Stock markets in the red, Sterling down

Hi everyone,


Sterling was down 0.5% against the safe-haven currencies this morning after China posted concerning economic data, that has spooked traders. Industrial output and consumer spending in the country are at its worst levels since the covid pandemic began. China does seem to be easing lockdown conditions which is the reason for the poor figures, but with unemployment at a 2-year high also, it could take a while for the worlds second largest economy to recover. 


The market is also trying to weigh up how Russia may respond after both Finland and Sweden declared official interest in joining NATO. Tensions will undoubtedly be increased here and we await news of if Russia will respond. Global investor sentiment is clearly negative at the moment and all markets will remain choppy until recession fears are either eased or realised, the Russian war is over and inflation is steadied. 


Political tension is in the spotlight once again between the EU & UK, at a very precarious time for both. Prime Minister Johnson is holding meetings in Northern Ireland today about potentially dropping elements of the Northern Ireland protocol.
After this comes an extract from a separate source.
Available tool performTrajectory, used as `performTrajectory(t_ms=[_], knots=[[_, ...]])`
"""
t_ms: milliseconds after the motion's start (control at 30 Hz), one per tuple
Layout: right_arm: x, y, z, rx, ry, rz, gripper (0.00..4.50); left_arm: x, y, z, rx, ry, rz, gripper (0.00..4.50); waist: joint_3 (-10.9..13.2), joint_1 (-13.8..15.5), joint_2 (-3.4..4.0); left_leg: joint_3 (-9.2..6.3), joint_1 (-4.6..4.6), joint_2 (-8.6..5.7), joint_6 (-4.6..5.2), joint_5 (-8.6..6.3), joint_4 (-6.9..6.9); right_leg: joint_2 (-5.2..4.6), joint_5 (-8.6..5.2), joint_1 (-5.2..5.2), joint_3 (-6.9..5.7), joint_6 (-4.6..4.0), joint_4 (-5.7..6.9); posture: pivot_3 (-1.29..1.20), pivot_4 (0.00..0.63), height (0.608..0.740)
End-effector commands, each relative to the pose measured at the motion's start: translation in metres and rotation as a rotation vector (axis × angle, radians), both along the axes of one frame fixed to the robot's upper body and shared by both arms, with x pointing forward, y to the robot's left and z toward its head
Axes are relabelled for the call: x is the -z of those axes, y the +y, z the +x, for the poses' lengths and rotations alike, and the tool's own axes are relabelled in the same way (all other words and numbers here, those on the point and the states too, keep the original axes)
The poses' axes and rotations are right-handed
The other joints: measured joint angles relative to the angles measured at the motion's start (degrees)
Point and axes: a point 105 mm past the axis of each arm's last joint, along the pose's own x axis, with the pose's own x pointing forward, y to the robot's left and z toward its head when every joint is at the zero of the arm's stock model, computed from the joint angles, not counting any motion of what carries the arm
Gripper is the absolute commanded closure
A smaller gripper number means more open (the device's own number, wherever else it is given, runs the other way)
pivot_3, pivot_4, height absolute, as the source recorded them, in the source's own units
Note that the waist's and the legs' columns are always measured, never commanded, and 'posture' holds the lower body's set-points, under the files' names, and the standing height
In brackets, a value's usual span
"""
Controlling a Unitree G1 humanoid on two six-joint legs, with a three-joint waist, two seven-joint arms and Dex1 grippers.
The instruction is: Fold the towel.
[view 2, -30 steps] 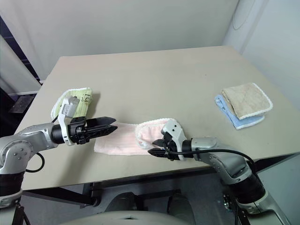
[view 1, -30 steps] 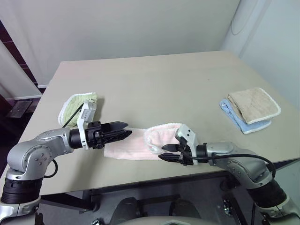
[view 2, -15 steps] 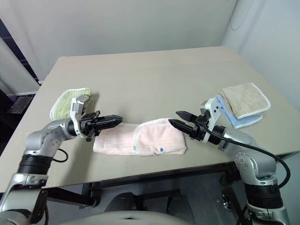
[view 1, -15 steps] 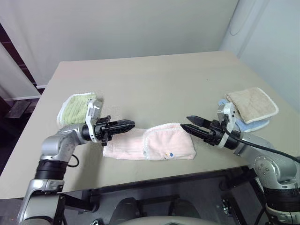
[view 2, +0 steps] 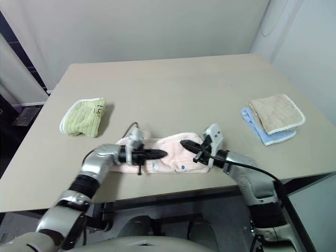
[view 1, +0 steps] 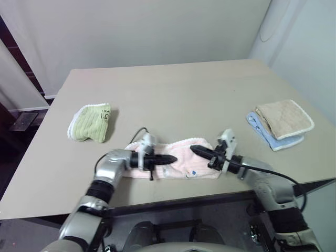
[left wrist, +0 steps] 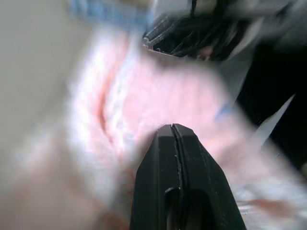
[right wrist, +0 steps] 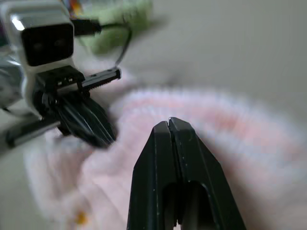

The talk is that the Government will move ahead with its own legislation if the EU doesn't compromise. The EU will almost certainly respond with trade tariffs and so this headwind will remain in the spotlight for GBP.


ECB member Francois Villeroy expressed concern today that the 'Euro was too weak and is contributing to inflation'. €-$ rates are at the lowest level since 2017 and this currency pair is a driver of imported inflation due to energy costs. He added, "A euro that is too weak would go against our price stability objective". This adds credence to those expecting the ECB to raise interest rates this summer. 


After a surprising upswing for Sterling last week, it's a tricky week ahead both economically and politically for it to remain at current levels. We have key data released almost daily this week and so we expect vast swings in the market ahead.